A Baleia é um filme desconcertante, que cria sensações mistas ao longo de quase 2 horas de filme. Acompanhamos Charlie, um professor de redação que pesa 270KG e que não consegue sair do sofá para quase nada. Filmado quase que em sua totalidade dentro do apartamento, essa sensação de enclausuramento é basicamente o retrato de como Charlie se sente.
Interpretado por Brendan Fraser, Charlie sempre teve problemas com suas escolhas, e agora que pode estar perto do fim da sua vida, decide se reaproximar de sua filha e reaver o tempo perdido. A história, apesar de obscura, profunda e chocante, na verdade mostra como que nós podemos ser hipócritas com nossas escolhas. O filme aborda temas complexos como depressão profunda, suicídio, homofobia, preconceito, alienação parental e abandono parental.

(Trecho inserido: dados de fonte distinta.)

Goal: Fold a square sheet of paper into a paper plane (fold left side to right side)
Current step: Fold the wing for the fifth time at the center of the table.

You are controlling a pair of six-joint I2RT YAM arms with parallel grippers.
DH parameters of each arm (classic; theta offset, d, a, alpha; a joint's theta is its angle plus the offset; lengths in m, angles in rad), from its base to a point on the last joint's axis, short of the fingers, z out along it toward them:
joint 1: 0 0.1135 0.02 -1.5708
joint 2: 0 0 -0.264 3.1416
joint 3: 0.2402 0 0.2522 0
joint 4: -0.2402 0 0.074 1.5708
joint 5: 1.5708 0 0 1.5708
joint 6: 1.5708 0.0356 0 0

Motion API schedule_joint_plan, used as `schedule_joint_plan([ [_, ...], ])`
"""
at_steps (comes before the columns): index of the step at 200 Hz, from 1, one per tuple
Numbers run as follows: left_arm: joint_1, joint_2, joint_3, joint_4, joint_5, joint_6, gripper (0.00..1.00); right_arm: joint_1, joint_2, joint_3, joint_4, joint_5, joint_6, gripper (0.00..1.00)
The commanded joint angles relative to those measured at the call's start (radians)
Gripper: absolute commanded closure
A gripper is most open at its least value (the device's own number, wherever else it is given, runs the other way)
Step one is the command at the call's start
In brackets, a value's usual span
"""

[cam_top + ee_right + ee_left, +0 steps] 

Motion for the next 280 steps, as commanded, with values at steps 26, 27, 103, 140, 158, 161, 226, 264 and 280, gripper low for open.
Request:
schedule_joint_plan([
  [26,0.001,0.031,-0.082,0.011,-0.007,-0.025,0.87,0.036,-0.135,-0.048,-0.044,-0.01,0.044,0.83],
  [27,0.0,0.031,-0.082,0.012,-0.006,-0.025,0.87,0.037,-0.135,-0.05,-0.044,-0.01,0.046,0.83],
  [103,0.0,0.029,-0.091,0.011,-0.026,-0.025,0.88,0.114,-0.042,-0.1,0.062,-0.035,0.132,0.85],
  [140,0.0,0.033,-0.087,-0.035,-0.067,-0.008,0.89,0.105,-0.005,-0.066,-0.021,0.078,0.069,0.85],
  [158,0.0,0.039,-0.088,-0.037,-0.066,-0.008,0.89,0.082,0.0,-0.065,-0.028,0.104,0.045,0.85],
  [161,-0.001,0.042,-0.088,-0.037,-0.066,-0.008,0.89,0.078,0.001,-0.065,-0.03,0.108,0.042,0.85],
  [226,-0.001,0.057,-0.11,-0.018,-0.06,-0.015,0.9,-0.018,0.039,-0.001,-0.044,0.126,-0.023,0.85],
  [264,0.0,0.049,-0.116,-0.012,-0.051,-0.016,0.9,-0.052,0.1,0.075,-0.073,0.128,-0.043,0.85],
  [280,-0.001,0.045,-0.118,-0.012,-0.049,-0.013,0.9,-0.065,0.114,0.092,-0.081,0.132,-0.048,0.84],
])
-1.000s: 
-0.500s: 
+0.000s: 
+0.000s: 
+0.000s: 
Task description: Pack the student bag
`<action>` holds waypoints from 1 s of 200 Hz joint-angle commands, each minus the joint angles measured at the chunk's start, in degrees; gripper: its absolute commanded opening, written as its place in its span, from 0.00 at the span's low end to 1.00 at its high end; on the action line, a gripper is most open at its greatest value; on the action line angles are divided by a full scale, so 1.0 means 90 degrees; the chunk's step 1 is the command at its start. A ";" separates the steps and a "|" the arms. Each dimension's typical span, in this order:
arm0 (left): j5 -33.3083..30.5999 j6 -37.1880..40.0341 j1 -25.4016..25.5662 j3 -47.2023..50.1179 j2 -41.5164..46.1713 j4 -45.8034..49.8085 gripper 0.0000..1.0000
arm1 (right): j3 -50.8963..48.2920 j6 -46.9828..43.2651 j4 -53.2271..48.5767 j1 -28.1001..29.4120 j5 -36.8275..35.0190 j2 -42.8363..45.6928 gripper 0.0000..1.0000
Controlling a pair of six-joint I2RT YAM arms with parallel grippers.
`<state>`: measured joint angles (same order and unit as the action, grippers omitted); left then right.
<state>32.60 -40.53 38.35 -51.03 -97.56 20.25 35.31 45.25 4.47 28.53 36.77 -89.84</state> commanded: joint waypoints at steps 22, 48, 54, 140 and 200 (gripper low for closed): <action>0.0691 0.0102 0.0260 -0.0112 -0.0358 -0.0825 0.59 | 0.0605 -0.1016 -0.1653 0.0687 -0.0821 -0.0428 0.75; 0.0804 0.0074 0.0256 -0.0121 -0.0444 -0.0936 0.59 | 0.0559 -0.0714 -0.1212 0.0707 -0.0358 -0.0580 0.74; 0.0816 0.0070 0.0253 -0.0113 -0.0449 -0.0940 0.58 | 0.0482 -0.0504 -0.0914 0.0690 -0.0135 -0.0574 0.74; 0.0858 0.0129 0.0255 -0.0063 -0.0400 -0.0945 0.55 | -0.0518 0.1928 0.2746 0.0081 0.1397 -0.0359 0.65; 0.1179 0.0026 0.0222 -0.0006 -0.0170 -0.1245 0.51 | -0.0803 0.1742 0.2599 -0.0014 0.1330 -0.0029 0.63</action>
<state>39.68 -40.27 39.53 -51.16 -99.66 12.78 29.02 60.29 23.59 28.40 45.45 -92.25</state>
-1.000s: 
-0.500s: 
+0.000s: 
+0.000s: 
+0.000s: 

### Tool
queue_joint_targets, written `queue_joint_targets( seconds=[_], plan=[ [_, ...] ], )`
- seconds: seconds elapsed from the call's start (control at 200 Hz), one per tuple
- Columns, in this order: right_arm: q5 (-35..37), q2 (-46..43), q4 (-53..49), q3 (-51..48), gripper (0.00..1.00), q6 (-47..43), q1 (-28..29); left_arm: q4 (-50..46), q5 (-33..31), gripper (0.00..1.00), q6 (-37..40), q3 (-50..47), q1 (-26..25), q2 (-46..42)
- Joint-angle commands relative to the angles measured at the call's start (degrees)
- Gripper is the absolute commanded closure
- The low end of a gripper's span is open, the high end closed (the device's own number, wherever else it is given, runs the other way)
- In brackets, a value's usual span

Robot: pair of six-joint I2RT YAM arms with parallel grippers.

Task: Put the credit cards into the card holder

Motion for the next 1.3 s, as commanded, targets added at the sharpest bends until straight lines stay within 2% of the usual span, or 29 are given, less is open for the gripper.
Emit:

Um dos grandes méritos do diretor Darren Aronofsky (mãe!, Réquiem Para Um Sonho) foi conseguir nos fazer sentir dentro do pequeno apartamento de Charlie. Isso porque, já somos apresentados ao espaço desde o começo, e essa familiarização com o local é importante. Aquele pequeno apartamento, perante o tamanho do personagem gera um contraste intrigante e incomodo. Nos sentimos apertados, sufocados, e a medida que ouvimos a respiração ofegante de Charlie, nós também ficamos ofegantes. Não é um filme agradável, desde o primeiro minuto somos confrontados pela realidade da natureza humana, do seu pior ao seu melhor aspecto.
Charlie é cuidado de perto pela amiga Liz (Hong Chau), que é uma enfermeira que salva Charlie em vários momentos de sua vida. Tanto na medicina quanto na amizade. A crítica ao sistema de saúde americano aqui é clara. Ele prefere morrer do que chamar uma ambulância, que custará todo o seu dinheiro. Sendo assim, cabe a Liz resolver os problemas médicos causado pela obesidade severa que está literalmente matando Charlie.
Um roteiro intenso, uma história marcante
Inclusive, esse é o ponto principal dessa trama. Discutir os aspectos das nossas atitudes cotidianas, como as percebemos, e como os outros as percebem. Charlie largou sua família para viver um romance proibido. Um romance homossexual dentro de um contexto religioso, afinal de contas, seu companheiro era da igreja local. Esse é o principal gatilho para a mudança de vida desse homem, que já tinha uma esposa e uma filha quando resolveu assumir sua natureza.
Dai nasce a relação complicada com sua filha interpretada por Sadie Sink, afinal, não é metafórico dizer que ela foi abandonada por ele. Será que é justo que ao fim de sua vida, esse laço deva ser retomado? Mais uma vez somos impulsionados a compreender que as atitudes tem consequências, mas que independem da nossa aprovação para elas. Esses questionamentos são recorrentes ao longo de quase todo filme, além do conflito gerado emocionalmente dentro de cada um de nós.
Afinal, como não se compadecer da história trágica que cerca a vida de Charlie, ao mesmo tempo que sabemos que elas resultam exclusivamente das decisões dele. Esse bolo moral norteia nossos sentimentos até o fim, quando compreendemos que o convite que o diretor nos faz não é de julgar, mas sim de nos colocar no mesmo lugar.
Brendan Fraser se entrega totalmente ao papel
Fraser se transformou fisicamente para viver o personagem: um homem com obesidade severa que não consegue sair do sofá. A maquiagem está tão perfeita, que quase podemos acreditar que Fraser de fato engordou daquela forma. Foram horas e mais horas de trabalho intenso para transformar o ator em um personagem 3 vezes o seu tamanho. O que mostra claramente o comprometimento com o trabalho, afinal de contas, se você levar em consideração tamanho do apartamento, tamanho do personagem, e todos os pequenos detalhes, a dificuldade é elevada a décima potência.
É um filme que paralisa, que machuca, e que nos faz pensar. A atuação de Fraser, impecável, explica todos os elogios e homenagens que vem recebendo nas premiações, assim como sua indicação ao Oscar de Melhor Ator. Não é um filme para todos, mas deveria ser assistido por todos.